Washington Square, playground of NYU,
and you are in the grass, your shoes and socks
like sloughed snakeskin around you. Speed-chess players
at concrete tables cuss and slap their clocks
as cops with nothing nine-one-one to do
roust dormant derelicts from greenhouse layers
of coats and trash. Nearby, a Gingko tree,
and under it a blonde in horn-rimmed glasses
eating up The Stranger by Camus.

You almost feel at home in this milieu;
for five years now you have been skipping classes,
tipping beers and averaging a ‘C’
to mask your hazardous identity,
the wicked one, known only to a few
code-numbered codgers in the F.B.I.
Somewhere at Quantico a dossier
redacts your selfless service as a fly
collecting wide-eyed snapshots for Defense,
a freak inferno burning evidence,
a ricin prick, a ‘beddy-bye’ bouquet,
and all too often the unlucky guy
sent in the long last seconds of suspense
to snip the ticker and defuse a war.

Who knows? Someday it might be nice to play
one person, but for now you live as two:
student and agent, Mr. Either/Or.

*****

Aaron Poochigian writes: “I think of the ‘Mr. Either/Or’ books as entertainments, airport novels to be devoured like genre fiction. I mixed together Pynchon’s ‘The Crying of Lot 49’, Byron’s ‘Don Juan’ and Lee Child’s Jack Reacher thrillers, and the adventures of Mr. Either/Or are what came out. I only hope that they are fun.

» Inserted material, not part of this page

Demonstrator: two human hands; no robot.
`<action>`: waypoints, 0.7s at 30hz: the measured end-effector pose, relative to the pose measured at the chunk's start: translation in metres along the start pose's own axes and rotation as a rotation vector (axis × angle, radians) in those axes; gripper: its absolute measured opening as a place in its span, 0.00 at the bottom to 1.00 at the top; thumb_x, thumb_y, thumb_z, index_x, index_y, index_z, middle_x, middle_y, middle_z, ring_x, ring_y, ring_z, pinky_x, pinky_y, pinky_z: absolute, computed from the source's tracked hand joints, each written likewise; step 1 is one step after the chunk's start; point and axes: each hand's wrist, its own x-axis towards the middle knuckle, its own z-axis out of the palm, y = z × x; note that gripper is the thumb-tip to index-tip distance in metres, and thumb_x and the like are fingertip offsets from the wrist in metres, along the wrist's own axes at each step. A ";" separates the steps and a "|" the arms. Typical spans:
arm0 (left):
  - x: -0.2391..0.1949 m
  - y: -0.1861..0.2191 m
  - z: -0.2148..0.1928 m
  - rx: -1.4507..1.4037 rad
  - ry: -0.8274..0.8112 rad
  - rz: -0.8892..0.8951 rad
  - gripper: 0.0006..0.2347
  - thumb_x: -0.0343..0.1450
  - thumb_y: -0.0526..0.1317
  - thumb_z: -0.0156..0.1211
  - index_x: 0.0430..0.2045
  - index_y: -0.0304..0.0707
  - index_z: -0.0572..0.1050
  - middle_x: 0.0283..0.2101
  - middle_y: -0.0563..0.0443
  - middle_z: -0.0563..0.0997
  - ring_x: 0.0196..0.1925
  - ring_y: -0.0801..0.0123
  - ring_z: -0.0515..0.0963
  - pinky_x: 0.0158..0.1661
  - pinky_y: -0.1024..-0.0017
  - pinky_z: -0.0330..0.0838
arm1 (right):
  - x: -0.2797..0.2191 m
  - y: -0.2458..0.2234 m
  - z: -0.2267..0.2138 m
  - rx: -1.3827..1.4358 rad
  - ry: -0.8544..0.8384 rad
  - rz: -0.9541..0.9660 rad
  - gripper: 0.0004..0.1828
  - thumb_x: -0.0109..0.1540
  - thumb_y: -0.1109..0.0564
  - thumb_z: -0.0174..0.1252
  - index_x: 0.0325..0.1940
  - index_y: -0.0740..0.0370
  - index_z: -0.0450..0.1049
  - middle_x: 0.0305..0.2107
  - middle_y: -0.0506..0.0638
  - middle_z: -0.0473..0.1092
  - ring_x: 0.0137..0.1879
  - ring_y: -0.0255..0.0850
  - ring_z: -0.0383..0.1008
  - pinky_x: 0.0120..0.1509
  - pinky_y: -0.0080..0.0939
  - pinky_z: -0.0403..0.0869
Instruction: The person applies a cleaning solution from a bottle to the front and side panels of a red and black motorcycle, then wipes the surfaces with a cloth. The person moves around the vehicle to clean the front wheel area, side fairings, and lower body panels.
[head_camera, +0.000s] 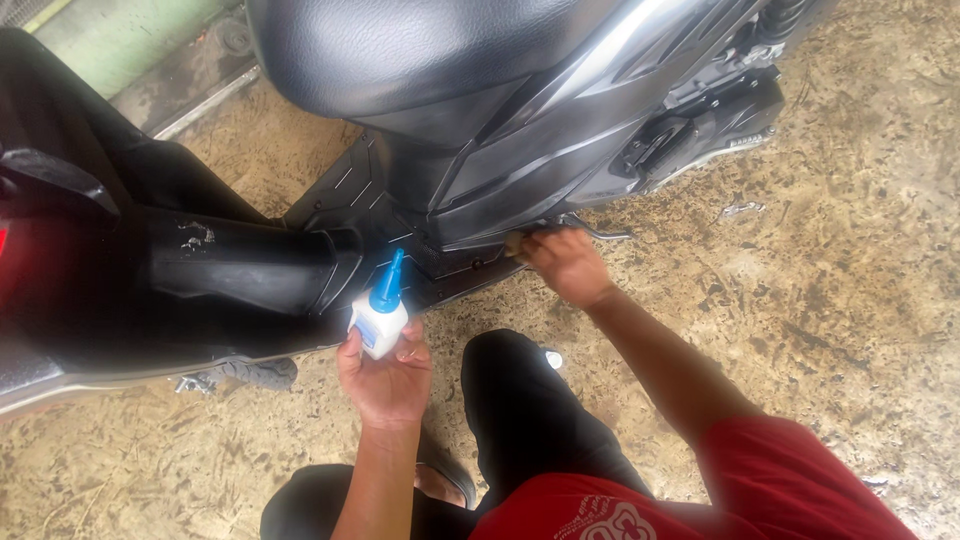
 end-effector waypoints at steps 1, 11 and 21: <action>-0.001 -0.002 0.002 0.016 0.021 -0.005 0.16 0.70 0.44 0.63 0.51 0.41 0.74 0.47 0.51 0.79 0.41 0.64 0.78 0.33 0.81 0.75 | -0.006 0.007 -0.004 -0.011 0.047 0.044 0.11 0.65 0.52 0.64 0.50 0.55 0.78 0.44 0.45 0.77 0.45 0.36 0.71 0.50 0.37 0.69; 0.013 -0.051 0.021 0.070 0.025 -0.122 0.18 0.69 0.46 0.62 0.52 0.41 0.74 0.48 0.51 0.78 0.40 0.66 0.77 0.32 0.81 0.73 | 0.012 0.050 0.032 0.902 0.211 1.057 0.07 0.57 0.60 0.66 0.38 0.63 0.81 0.34 0.51 0.80 0.41 0.40 0.79 0.49 0.42 0.77; 0.038 -0.060 -0.011 -0.007 -0.024 -0.194 0.17 0.72 0.46 0.61 0.54 0.42 0.74 0.49 0.49 0.79 0.43 0.64 0.77 0.34 0.78 0.75 | 0.027 0.057 0.058 0.437 -0.133 1.222 0.17 0.55 0.51 0.70 0.42 0.64 0.81 0.38 0.59 0.79 0.44 0.49 0.80 0.48 0.46 0.76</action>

“The section published here introduces you to the main character, Zach Berzinski, an FBI agent undercover as an NYU student. This chapter is especially dear to my heart because it describes Washington Square Park with its cast of buskers and undergrads. It’s one of my favorite hang-outs. In 1917, Marcel Duchamp and other Bohemian artists declared the park ‘The free and independent Republic of Bohemia’, a sovereign polity outside of the USA.” 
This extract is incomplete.